79話・秘密の味方
「あの……。奥さま」
「奥さまと呼ばないで。何よ。何か御用?」
「あの、お食事を召し上がられてないので……」
ミールがおずおずと声を掛けてくる。
「食べたくないのよ。放っておいて」
「体に悪いです。スープだけでも召し上がられませんか?」
「なぜ? 私はあなたの慕うアンナさまの敵なのに?」
私を非難していたミールは、あれから私を非難する事はなくなり、逆にこちらの顔色を伺うようになってきていた。アンナに何か言われたのだろうか? 私が部屋に籠もるようになり、食事を全然口にしないのを見かねてか五日目に口を出してきた。
アントンは屋敷を留守にしているようで、三人で食卓を囲んだのはあれきりで呼び出しもなかった。アンナは訪ねてくる様子もなく私としてはあり難かった。
私はしばらく一人になりたかった。ミールは私が真相を告げた事で、罪悪感を感じていたのか放って置いてくれなくて、何時間か置きに様子を見に来ては、まだ口を付けていない食事を目にして勧めてくる。
「どうしたら食べてくれますか? お願いします。一口だけでも食べて下さい」
「じゃあ、スープを温め直してきてもらえる?」
「分かりました」
ミールはワゴンにスープ皿を載せ、部屋を慌ただしく出て行った。それと同時に窓をツンツン叩くものがいる。カラスのネグロだ。
「ヒヤヒヤしちゃったわ。でもネグロはお利口さんね」
窓を開けてやると、カラスが部屋の中に入ってきた。
「今度は何を咥えてきたの?」
ネグロは「カア」と、鳴いて口に咥えてきたものを離した。ネグロの足に結ばれている手紙を私は胸元に入れた。
「ネグロ。ありがとう」
ネグロがちょこちょこと部屋の中を歩き回る。その姿に癒されるわ~と、思いながらネグロの運んできてくれた蒸かし芋を口にする。このお芋は皮ごと食べられるので助かる。証拠隠滅出来るしね。
ネグロは他にも菓子や、果物を運んできたが、ゴミが出るときには嘴に挟んで飛び去ってしまうので後には何も残らない。実に賢いカラスだ。

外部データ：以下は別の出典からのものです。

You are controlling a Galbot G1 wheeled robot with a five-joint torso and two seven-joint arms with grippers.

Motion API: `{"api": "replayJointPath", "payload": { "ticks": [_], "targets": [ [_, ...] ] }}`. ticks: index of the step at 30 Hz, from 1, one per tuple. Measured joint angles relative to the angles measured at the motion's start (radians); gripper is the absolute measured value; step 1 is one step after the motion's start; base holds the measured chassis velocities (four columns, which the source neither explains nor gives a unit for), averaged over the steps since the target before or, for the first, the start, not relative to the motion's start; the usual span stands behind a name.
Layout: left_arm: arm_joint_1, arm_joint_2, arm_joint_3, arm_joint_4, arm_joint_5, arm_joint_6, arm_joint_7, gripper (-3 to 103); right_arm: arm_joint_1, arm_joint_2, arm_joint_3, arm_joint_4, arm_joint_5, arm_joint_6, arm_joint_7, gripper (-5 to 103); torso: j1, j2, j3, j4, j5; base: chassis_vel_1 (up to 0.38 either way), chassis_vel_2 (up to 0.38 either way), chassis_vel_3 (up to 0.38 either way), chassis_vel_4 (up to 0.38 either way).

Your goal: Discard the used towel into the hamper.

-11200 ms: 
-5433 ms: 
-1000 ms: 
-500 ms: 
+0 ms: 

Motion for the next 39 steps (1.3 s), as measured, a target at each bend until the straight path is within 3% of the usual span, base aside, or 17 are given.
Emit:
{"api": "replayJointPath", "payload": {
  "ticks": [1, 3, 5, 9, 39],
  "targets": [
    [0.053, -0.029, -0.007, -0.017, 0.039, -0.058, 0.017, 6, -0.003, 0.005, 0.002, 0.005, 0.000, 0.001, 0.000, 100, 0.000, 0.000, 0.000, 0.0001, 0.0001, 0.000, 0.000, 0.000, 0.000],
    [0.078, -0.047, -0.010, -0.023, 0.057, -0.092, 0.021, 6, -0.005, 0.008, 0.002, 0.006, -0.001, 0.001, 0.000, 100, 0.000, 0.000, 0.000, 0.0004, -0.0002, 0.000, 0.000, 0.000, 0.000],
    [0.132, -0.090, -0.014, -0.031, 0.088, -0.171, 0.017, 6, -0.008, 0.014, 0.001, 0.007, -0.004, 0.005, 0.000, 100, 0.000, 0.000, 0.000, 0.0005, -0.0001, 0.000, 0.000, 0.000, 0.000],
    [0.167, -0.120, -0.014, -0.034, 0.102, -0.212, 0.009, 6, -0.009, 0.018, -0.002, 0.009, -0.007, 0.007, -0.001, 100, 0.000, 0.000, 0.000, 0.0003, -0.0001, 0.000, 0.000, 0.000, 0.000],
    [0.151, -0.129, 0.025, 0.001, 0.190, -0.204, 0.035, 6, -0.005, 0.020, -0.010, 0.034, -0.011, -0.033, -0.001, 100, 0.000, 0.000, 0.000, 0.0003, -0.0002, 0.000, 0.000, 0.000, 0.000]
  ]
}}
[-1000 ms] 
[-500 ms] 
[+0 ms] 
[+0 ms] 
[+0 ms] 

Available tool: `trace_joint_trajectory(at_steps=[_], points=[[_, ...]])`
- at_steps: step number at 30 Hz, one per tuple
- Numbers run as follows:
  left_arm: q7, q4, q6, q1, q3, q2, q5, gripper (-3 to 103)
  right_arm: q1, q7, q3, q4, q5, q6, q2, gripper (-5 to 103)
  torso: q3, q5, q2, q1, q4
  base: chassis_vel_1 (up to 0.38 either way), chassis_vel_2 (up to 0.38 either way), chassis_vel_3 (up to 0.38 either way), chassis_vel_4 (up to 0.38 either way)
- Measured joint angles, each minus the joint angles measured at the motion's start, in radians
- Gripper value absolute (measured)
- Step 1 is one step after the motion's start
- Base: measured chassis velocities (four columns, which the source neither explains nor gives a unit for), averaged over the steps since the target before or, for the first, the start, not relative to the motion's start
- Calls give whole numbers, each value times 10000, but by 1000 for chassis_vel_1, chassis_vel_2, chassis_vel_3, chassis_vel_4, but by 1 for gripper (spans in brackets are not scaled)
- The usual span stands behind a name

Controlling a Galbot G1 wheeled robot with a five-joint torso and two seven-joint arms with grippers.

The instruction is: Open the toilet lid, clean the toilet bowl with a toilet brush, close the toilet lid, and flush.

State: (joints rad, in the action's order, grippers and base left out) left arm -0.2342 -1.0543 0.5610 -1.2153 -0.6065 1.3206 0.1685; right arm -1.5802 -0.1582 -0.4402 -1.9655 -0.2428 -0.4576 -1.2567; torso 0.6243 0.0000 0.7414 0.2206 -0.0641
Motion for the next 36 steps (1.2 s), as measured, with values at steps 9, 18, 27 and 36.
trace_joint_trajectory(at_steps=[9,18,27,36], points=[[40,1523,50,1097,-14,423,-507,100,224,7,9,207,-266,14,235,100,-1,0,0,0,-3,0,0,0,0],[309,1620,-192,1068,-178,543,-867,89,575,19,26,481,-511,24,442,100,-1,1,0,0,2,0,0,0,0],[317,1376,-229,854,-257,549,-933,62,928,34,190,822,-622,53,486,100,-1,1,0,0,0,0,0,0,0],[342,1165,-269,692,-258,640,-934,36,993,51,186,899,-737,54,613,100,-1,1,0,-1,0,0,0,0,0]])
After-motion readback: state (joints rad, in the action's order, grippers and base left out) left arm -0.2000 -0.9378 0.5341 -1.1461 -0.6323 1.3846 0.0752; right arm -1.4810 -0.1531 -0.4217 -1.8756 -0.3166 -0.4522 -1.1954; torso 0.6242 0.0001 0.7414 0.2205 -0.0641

飼い主が躾けたに違いないのだけど、人間より賢いかもしれない。
初めてネグロが私のいる部屋の窓をトントン叩いてきたのは、気分悪くも私がアントン達と食卓を囲んだ日。食欲が失せて部屋に戻って来た後に、ネグロが窓の外にいたのだ。その時にネグロは、フィーからのメッセージを運んで来てくれた。
『必ず助ける。待っていろ』
その言葉に私は励まされた。その後、ネグロはすぐにまた飛んできて、袋入りの焼き菓子を運んできた。それからは一日に一回、必ず食べ物を運んで来てくれるので、それが楽しみになって、この屋敷で出される食事に関心を向けなくなったのがいけなかったかもしれない。全然食べなくなったら逆に怪しまれるかもね。
「ユリカさま。温めてきました」
「そう。ありがとう」
思ったよりも早くミールが戻ってきてしまった。部屋の中にいるネグロを隠そうとしたら、こちらの意を汲んだようにネグロはベッド下に隠れてくれた。察しの良いネグロには感心する。
スープはミルクシチューで魚介類が入ったものだった。それをスプーンで掬って口に含んだ時に、にがりのようなものを感じた気がしたが、それだけで後は美味しかったので完食した。それを見てミールが安心したような表情を浮かべてお皿を下げる。
「下げてまいります」
「何だか眠くなって来たから、しばらくここには誰も寄せ付けないで」
「畏まりました」
ミールは私の言葉に頷くと、ワゴンを引いて出て行った。お腹が膨れた私は眠気に襲われてベッドの上に転がった。